(RECORDED DATA)

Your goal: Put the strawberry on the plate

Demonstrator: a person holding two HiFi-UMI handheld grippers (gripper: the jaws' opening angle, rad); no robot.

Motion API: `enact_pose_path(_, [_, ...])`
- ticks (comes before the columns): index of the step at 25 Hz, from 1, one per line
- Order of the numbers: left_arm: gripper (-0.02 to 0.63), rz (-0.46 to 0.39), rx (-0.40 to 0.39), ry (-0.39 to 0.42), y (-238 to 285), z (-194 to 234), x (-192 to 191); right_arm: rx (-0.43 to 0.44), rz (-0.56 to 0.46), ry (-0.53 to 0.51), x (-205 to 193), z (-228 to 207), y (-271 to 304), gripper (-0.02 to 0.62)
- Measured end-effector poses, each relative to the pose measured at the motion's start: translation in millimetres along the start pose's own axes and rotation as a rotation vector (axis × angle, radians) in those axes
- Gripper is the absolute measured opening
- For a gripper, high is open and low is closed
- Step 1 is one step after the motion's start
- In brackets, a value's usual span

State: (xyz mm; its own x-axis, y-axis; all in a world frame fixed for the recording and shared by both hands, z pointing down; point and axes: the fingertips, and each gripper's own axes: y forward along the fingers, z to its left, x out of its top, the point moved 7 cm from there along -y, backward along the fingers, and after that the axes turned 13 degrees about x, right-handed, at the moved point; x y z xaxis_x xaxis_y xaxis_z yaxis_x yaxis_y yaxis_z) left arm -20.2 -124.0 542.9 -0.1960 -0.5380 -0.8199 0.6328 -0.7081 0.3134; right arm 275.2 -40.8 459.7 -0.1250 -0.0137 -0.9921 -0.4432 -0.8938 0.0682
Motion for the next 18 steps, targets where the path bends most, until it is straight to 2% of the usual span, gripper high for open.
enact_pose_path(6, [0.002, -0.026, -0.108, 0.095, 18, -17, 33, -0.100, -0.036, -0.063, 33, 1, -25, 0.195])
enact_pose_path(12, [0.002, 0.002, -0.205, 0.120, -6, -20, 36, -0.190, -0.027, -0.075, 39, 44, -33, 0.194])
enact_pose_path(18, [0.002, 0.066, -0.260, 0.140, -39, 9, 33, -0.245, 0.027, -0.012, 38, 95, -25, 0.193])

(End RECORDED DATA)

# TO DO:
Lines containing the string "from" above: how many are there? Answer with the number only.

# OUTPUT:
2